// Blogpost by Christina Lenz //
The Association of European University Presses (AEUP) was founded in 2010. It is an organisation of University Presses across Europe, where 32 presses and organisations from 15 countries participate. AEUP aims to:
• enhance the visibility of member presses
• facilitate communication between them
• link the channels of distribution of books
• share knowledge about all aspects of scholarly publishing
• strengthen common mission to support scholarly publishing
• spread the catalogue metadata as wide as possible
“It is important that we understand each other’s situation and how different the relationship to the university each university Press has”
Since last spring, Stockholm University Press has been a member of AEUP and I was going to Frankfurt to participate in AEUP’s annual member meeting, which is always held at the Frankfurt Book Fair. At the meeting three new AEUP board members were elected and I was one of them. We were appr. 25 people who attended the meeting, where 15 members were represented.

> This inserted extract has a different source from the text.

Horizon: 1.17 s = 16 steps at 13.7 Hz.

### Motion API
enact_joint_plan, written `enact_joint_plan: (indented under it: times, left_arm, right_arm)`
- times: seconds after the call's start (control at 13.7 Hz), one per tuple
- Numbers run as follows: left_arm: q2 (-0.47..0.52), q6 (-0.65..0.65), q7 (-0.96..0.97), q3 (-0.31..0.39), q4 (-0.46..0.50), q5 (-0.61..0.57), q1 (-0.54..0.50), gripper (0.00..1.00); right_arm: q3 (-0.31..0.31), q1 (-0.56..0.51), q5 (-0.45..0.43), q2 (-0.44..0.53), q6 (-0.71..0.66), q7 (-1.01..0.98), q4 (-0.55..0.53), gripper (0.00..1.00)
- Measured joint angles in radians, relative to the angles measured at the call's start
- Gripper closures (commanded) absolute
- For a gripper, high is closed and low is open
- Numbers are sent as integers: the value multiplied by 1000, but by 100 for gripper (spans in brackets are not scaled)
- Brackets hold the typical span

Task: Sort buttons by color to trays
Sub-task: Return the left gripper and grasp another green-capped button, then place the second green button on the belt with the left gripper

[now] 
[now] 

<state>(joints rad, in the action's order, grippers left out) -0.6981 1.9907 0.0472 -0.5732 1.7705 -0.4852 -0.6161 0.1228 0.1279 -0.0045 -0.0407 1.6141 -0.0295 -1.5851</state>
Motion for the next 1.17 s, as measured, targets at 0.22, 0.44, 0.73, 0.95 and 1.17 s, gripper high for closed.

– It is important that we understand each other’s situation and how different the relationship to the university each university Press has. We will benefit from a better understanding of each other’s different conditions, differences, cultures, laws and help each other according to our own experiences. For example, some presses are self-funded by small margins; and some haven’t already considered to transform to open access publishing. The transition to open access can be very differently experienced.
– Chairman Isabella Meinecke (Hamburg University Press) stressed
the range and differences among the member presses.
Experiences and challenges of being an open access publisher
All new member were asked to present themselves, as well as the new members of the board. As Stockholm University press is a fully open access publisher – we publish everything with a CC-BY-licence and the copyright stays with the author – one of our reasons of being part of AEUP is to share experiences and challenges of being an open access publisher.
But I know what other university presses are going through. I have experienced the transition from working as an editor of for nearly twenty years at a print based commercial university press until 2012, and then being part of building up Stockholm University as a fully open access publisher.
While at the Frankfurt Bookfair, I visited the stand of European University Presses, where AEUP members can participate. I wanted to talk to them about their experiences of open access publishing. The stand was staffed and organized by the German language university publishers’ organisation AG Universitätsverlage, an organisation with 24 active university presses from Germany, Austria and Italy.
All of those I talked to stated that they are well established presses at their universities. Most are self-funded and receive no funding from the universities. They finance their operations through commercial sales of books and (sometimes high) author fees. So I learned, as Isabella said, that some of the European University presses have not gone over to open access, at least not fully. They need to find new business models if they are to make the transition to open access.
Amsterdam University Press is an example of a University Press that has found a business model for open access publishing, by requesting high author fees, or Book processing charges (BPC’s), for open access publishing with CC-licenses. This is very common and also what most commercial publishers do. Here I find that Stockholm University Press (SUP) and other Ubiquity Press Partners, have a priceworthy business model for our authors.
AEUP membership workshop/conference in May 2017
Members of AEUP have asked for an opportunity to meet with other university presses to discuss current and common issues and to exchange experiences. Therefore, on the agenda of the meeting was also to discuss a two day workshop/conference in spring 2017.
The first board meeting after the Frankfurt member meeting was held on November 9th. The board decided that the event will be held at Stockholm University Library in May 2017. All of us in the SUP team are looking forward to be the hosts of this event for all AEUP members and other interested parties. I’m sure we will talk about open access, open science and open data in one way or another during these two days.
Anthony Watkinson’s (UCL, Department of Information Studies) presentation about his career in scholarly publishing, working for both not-for-profit and commercial publishers.